Members should be fully involved in every aspect of national governance and debate.

Influence in Westminster is based on presence in Westminster. No-one, irrespective of how talented they may be, can for any significant time be a full-time representative in two places.

I said in Scotland last week that one politician should not try to serve two masters, so they should only sit in one legislature.

Being a Member of Parliament must be a full-time commitment — as should being a Member of the Northern Ireland Assembly. The public deserves nothing less.

This is why I said that any Conservative MP elected to a second legislature will give up the other seat at the first available electoral opportunity.

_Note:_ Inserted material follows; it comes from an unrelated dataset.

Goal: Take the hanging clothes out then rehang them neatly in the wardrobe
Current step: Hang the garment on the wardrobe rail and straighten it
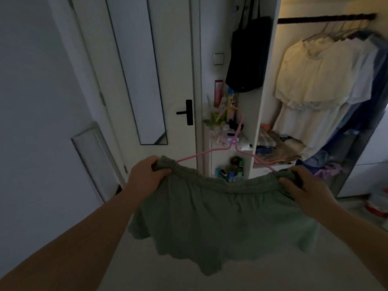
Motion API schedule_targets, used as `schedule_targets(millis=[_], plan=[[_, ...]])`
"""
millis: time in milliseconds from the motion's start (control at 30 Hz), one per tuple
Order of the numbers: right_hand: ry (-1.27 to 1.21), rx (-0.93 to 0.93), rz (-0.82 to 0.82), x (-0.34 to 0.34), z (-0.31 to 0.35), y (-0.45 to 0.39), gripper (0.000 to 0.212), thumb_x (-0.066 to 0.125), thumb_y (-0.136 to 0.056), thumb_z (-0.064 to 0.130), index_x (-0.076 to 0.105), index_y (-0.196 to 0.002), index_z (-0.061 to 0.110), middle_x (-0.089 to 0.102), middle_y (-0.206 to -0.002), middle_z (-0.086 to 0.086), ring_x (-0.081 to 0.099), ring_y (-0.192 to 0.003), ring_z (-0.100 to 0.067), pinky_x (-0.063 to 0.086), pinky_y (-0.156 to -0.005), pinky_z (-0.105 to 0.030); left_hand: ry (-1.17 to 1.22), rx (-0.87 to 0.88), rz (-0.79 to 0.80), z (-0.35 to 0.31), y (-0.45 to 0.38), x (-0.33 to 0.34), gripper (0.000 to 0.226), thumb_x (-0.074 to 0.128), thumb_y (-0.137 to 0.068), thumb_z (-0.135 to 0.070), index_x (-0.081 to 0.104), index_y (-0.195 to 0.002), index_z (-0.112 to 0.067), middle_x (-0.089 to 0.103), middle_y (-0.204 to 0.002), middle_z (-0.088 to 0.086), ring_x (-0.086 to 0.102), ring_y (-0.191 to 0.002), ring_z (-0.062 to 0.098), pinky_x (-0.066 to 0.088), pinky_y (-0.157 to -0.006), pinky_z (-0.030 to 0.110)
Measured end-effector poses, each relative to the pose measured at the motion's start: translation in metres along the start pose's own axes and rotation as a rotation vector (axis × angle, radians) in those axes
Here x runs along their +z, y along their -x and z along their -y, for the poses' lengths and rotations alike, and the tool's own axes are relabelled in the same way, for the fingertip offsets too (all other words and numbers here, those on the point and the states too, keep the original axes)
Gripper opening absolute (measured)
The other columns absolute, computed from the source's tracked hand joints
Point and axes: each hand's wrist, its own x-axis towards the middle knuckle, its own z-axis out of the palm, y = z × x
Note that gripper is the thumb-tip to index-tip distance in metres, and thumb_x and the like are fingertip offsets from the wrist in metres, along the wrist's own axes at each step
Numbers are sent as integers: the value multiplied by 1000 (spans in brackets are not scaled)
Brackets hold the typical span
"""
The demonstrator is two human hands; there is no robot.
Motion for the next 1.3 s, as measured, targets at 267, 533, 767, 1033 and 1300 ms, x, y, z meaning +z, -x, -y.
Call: schedule_targets(millis=[267,533,767,1033,1300], plan=[[147,189,65,-5,-23,-105,11,59,-88,22,53,-80,18,52,-70,2,53,-71,-19,34,-57,-22,176,183,266,-15,-172,77,2,60,-88,-18,61,-88,-20,60,-83,-5,55,-84,16,42,-68,21],[59,507,-76,-38,-65,-163,22,70,-79,29,61,-67,13,60,-66,-8,55,-66,-22,40,-65,-31,408,229,628,-65,-296,162,26,58,-89,-10,61,-79,-33,62,-85,-11,58,-85,12,45,-81,27],[153,552,-243,-68,-116,-182,21,63,-84,27,51,-67,23,57,-72,-1,52,-72,-20,36,-61,-26,366,230,683,-124,-336,272,24,61,-88,-20,64,-111,-13,66,-104,5,61,-100,23,48,-90,34],[140,587,-262,-128,-218,-248,15,61,-86,28,54,-74,23,55,-74,4,51,-71,-13,35,-62,-25,308,354,570,-220,-385,395,20,66,-83,-16,62,-103,-12,63,-113,6,53,-98,13,34,-82,22],[237,573,-96,-188,-312,-328,12,54,-89,33,50,-82,24,58,-84,-1,56,-83,-20,42,-73,-29,218,331,446,-301,-439,493,18,61,-86,-28,58,-94,-12,62,-92,9,57,-91,25,38,-74,29]])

Across the UK there are 17 MPs with dual mandates, combining a seat in Westminster with a seat in a devolved institution.

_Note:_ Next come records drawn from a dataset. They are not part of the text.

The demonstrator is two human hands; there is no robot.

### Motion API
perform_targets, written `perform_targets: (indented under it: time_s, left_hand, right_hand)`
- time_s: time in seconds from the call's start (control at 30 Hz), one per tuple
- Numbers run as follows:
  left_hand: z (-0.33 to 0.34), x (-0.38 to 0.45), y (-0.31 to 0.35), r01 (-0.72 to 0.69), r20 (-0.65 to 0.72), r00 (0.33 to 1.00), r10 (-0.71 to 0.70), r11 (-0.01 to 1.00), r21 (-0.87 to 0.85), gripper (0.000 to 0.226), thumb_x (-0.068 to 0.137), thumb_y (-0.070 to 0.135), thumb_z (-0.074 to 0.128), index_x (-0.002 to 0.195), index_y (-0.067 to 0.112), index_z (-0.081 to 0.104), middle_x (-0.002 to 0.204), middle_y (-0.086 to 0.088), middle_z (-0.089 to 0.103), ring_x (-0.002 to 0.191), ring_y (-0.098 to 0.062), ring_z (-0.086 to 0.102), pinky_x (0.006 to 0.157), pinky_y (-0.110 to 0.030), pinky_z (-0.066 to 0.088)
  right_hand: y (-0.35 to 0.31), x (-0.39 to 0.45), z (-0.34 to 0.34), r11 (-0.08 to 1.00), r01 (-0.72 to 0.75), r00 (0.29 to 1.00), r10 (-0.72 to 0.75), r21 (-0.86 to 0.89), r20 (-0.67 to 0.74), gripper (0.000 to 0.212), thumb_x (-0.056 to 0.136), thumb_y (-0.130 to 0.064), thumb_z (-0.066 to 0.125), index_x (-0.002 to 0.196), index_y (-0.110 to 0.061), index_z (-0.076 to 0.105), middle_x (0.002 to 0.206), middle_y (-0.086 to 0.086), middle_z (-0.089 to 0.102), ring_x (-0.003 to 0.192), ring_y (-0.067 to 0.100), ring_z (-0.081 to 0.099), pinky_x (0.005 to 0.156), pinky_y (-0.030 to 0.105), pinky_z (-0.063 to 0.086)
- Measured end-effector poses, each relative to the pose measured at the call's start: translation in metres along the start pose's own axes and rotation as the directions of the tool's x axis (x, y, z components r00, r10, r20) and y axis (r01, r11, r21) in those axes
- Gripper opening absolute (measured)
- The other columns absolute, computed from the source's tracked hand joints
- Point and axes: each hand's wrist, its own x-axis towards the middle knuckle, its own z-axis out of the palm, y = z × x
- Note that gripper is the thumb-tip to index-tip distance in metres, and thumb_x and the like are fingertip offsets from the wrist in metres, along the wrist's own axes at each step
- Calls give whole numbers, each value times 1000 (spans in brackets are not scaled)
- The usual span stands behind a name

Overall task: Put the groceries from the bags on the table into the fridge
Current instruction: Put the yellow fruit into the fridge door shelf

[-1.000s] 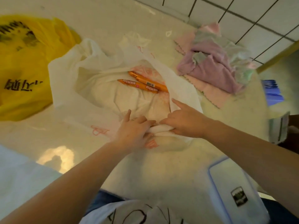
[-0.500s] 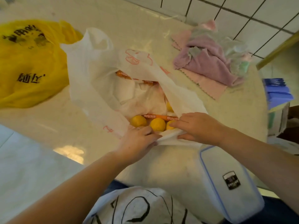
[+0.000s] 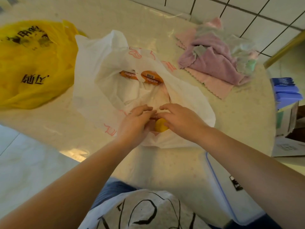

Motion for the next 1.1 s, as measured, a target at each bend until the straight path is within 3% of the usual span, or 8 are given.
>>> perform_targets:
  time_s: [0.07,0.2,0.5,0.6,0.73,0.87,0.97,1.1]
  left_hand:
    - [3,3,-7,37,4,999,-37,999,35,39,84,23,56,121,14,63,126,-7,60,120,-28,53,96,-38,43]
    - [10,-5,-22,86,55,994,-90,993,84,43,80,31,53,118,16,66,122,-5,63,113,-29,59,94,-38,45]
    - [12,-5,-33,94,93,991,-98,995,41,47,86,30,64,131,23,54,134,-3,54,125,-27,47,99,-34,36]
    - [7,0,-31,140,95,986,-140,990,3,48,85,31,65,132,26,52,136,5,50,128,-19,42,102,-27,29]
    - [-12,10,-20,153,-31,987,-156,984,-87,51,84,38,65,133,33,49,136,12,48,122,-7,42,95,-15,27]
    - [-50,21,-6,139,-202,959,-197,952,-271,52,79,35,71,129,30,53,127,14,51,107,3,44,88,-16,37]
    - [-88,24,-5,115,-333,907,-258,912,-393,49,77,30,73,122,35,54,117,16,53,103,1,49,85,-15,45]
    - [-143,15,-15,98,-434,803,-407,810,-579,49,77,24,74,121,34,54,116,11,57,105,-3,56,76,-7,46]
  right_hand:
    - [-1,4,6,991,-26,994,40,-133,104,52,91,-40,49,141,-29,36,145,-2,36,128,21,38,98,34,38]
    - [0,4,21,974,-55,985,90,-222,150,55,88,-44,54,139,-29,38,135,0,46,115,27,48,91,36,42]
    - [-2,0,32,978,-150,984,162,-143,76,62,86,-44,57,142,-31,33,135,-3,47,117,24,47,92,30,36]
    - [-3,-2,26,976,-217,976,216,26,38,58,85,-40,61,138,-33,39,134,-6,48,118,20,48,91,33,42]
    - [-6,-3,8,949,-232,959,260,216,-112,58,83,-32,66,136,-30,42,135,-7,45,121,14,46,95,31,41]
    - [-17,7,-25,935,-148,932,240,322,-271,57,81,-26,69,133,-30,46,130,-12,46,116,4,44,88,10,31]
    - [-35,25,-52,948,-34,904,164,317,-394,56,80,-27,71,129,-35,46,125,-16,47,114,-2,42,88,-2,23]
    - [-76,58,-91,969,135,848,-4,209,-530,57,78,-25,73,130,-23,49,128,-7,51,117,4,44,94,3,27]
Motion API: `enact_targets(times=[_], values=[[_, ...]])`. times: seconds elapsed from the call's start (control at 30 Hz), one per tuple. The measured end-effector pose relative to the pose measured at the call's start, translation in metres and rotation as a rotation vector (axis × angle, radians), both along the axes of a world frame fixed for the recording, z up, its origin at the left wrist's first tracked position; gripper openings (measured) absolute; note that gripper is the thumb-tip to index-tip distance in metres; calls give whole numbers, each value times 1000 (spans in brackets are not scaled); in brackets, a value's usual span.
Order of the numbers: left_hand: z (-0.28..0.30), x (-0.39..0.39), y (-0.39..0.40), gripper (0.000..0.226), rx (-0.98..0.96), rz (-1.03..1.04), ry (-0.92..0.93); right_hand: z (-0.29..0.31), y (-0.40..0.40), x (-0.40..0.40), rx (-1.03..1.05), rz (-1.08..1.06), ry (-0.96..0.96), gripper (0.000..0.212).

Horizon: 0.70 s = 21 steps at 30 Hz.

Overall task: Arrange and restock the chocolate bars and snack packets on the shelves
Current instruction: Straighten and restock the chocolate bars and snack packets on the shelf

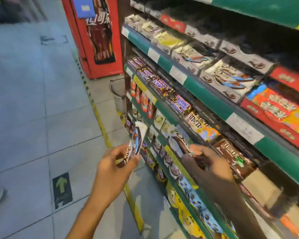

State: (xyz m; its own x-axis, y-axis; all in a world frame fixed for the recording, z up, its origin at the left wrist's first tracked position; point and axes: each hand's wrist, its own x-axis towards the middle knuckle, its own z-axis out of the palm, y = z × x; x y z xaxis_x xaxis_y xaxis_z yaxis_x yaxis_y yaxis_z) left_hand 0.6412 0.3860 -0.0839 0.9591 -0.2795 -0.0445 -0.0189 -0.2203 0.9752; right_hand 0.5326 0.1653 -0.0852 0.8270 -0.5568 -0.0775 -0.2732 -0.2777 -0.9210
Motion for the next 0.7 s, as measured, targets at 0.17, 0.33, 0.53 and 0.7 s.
enact_targets(times=[0.17, 0.33, 0.53, 0.7], values=[[5, 82, -25, 29, 44, -126, -68, 8, -11, 57, -97, -111, 10, 40], [6, 160, -61, 32, 1, -351, -111, 17, -11, 95, -233, -272, 11, 48], [30, 227, -108, 39, 14, -670, -275, 49, -10, 120, -368, -478, 53, 52], [54, 247, -150, 48, -18, -823, -380, 79, -19, 125, -477, -586, 56, 43]])
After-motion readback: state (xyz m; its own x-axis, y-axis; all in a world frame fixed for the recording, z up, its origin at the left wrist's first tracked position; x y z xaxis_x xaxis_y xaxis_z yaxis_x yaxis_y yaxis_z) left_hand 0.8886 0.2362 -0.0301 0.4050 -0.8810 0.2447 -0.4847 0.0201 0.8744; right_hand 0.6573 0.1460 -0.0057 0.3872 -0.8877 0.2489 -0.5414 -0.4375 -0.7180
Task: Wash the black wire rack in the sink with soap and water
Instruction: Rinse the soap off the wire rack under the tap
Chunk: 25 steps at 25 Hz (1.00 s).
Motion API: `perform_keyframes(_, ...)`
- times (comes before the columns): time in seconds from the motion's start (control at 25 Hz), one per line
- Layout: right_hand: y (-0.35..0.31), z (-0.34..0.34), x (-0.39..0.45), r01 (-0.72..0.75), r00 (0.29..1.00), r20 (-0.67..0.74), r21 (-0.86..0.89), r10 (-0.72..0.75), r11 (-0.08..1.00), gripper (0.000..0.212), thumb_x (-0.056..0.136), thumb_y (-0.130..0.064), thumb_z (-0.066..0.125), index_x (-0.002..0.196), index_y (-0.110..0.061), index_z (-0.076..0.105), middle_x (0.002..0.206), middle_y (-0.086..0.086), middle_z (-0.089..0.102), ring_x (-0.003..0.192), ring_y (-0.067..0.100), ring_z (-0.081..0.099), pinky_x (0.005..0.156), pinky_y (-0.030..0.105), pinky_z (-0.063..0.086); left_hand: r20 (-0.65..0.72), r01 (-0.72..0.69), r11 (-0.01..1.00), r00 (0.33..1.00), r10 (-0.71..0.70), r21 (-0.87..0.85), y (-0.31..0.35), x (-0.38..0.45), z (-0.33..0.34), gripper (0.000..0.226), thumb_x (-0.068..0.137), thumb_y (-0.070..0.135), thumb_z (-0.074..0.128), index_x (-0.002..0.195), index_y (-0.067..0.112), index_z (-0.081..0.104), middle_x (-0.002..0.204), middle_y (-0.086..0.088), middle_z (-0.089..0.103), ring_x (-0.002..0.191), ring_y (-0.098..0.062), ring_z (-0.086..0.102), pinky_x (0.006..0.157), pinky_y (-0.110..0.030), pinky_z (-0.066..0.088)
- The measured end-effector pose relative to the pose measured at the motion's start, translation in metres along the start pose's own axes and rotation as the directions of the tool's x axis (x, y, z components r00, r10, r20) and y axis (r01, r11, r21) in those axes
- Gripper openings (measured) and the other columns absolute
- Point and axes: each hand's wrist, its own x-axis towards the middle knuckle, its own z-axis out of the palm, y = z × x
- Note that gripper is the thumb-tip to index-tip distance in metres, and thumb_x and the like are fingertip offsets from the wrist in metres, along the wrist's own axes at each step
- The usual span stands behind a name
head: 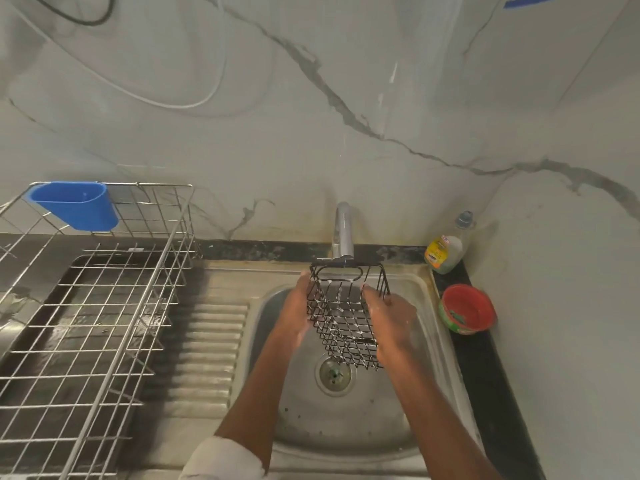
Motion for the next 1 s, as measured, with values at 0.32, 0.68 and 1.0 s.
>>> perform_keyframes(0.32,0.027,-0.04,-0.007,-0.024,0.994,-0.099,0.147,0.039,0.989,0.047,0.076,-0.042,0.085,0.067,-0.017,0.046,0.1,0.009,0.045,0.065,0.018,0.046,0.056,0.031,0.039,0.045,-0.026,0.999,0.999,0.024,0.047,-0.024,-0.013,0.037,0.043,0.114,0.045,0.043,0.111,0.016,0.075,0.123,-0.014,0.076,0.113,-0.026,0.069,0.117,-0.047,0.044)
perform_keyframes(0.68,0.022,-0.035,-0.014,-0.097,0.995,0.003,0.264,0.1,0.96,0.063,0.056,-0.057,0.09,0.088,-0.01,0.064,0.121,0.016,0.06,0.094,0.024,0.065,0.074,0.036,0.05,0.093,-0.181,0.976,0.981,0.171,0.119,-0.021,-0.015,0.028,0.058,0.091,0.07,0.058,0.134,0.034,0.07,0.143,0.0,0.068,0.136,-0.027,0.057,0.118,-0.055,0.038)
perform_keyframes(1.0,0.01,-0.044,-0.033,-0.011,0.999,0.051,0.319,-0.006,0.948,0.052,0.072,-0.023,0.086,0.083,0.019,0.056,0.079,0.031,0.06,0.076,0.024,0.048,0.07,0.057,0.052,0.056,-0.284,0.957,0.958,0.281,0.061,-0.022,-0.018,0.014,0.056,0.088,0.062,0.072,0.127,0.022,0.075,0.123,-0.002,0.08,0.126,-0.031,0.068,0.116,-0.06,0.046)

Of these 17 MPs, 16 are from Northern Ireland: all nine DUP MPs, all five Sinn Fein MPs and two of the SDLP's three MPs.

I understand that Alex Salmond will be giving up his Westminster seat at the next election. It is recognised that dual mandates do not work — they rob voters of a real voice in Parliament.

Some Northern Ireland MPs do not attend Westminster.

It is inconceivable that a future Conservative majority would vote for taxpayers' money to continue funding absentee MPs.

I want to restore the integrity of the House of Commons and want every point-of-view expressed there by every MP elected to serve there.

I said in December in Belfast that it was in my own strategic and selfish interest to bring people from all corners of the UK into a future Conservative Government.

Ending double-jobbing would open the door to new talent. No party can justify double-jobbing on the grounds that they don't have enough ‘big hitters’ to go round.

Our new electoral force as Conservatives and Unionists has explicitly stated that “the holding of joint mandates will not be permitted”. I would prefer all the Northern Ireland parties to respond to the public's justified anger over politicians' failures and reach a similar voluntary agreement to end all dual mandates before the 2011 Assembly elections.

However, if we cannot persuade other parties to work with us and bring double-jobbing to an end by mutual agreement, a future Conservative Government would consider introducing legislation to prohibit dual mandates.

I am determined that when voters in Northern Ireland go to the polls in 2011 to elect MLAs, the era of dual mandates and double salaries will have been brought to an end. Fixing our broken politics, rebuilding the reputation of Parliament, ensuring that Northern Ireland has a real voice at Westminster — we cannot allow these to be stopped by those with a vested interest in protecting the status quo.

I want the people of Northern Ireland to be fully involved in mainstream UK politics.

That means having MPs fully committed solely to Westminster.